First-year communication and society master's student Maiko Nakai said the class exceeded her expectations. “The class…gave me the opportunity to learn beyond what a lecture or textbook can offer,” she said. “I was grateful for the wonderful and rare opportunity to meet the author of a book and work closely with him both in-class and outside classroom settings.” Nakai emailed Ervin a few days before the class with some of her questions, and he responded. Subsequently, Ervin's publisher, Coffee House Press, added their Q&A to its website.
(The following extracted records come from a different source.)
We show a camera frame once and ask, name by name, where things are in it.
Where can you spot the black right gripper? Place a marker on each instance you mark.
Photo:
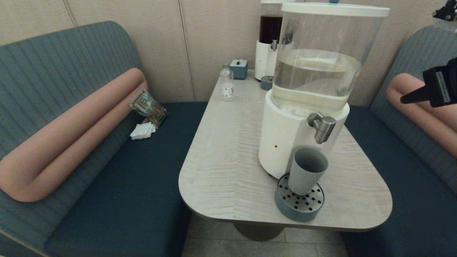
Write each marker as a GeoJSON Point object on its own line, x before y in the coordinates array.
{"type": "Point", "coordinates": [444, 85]}

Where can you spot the steel dispenser tap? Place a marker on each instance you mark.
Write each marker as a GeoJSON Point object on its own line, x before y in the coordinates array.
{"type": "Point", "coordinates": [324, 128]}

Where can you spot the grey plastic cup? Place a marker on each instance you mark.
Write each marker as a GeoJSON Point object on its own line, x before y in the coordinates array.
{"type": "Point", "coordinates": [307, 169]}

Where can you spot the pink bolster cushion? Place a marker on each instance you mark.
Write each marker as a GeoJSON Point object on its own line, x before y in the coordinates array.
{"type": "Point", "coordinates": [71, 135]}
{"type": "Point", "coordinates": [421, 114]}

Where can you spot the teal upholstered bench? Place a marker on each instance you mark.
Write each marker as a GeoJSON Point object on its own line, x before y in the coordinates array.
{"type": "Point", "coordinates": [125, 185]}
{"type": "Point", "coordinates": [410, 200]}

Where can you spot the large clear water dispenser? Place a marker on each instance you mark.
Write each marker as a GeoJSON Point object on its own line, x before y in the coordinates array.
{"type": "Point", "coordinates": [285, 142]}

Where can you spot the small blue-grey drip tray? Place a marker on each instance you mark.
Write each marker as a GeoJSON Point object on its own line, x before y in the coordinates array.
{"type": "Point", "coordinates": [266, 83]}

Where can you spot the dark drink dispenser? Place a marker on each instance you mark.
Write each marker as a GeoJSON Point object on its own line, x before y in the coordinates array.
{"type": "Point", "coordinates": [264, 60]}

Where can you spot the round blue-grey drip tray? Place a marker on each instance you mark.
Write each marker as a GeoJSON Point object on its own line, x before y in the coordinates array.
{"type": "Point", "coordinates": [298, 208]}

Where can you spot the blue-grey tissue box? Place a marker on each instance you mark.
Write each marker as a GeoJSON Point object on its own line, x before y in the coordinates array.
{"type": "Point", "coordinates": [238, 70]}

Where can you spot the small clear bottle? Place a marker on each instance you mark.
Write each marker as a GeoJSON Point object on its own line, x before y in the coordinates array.
{"type": "Point", "coordinates": [226, 85]}

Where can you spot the green snack packet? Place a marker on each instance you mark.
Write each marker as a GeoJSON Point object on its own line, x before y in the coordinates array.
{"type": "Point", "coordinates": [148, 107]}

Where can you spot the white napkin stack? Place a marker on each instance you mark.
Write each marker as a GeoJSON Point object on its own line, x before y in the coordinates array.
{"type": "Point", "coordinates": [142, 131]}

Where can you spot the brass table pedestal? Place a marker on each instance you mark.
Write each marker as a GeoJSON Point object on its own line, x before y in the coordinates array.
{"type": "Point", "coordinates": [259, 232]}
Post-baccalaureate student Melissa Haskin had questions of her own. “Between sessions I had the chance to ask a question about the book that had really been bothering me,” she said. She asked Ervin about a graphic image in the book of a pregnant cat being put into a blender. “He explained to me that the quickest way to get to a reader's emotions is by putting young in danger. I'm glad that I was able to hear his reasoning.” 

“I loved the fact that we were able to interact with Ervin as much as we did,” said junior Journalism major Lauren Karell. “It was an incredible experience. Ervin was able to open our eyes to different aspects of the book and share with us some amazing stories that helped my understanding of the characters.”

“In the class we focused on telling stories in an interesting way,” Karell added. “Ervin had some really interesting tips that I was able to incorporate into my writing for a few other classes this term.”

“We're also writing for that part of ourselves we see in the people that we love the most, the people that we're most connected to,” Ervin said. “There's some reason for those relationships and we write to those connections as well. If, like ripples on a pond, those connections spread further and connect more people, that's wonderful…For me, that's why I write. I write to amuse myself. I write because there are stories that I want to read that no one else has written.”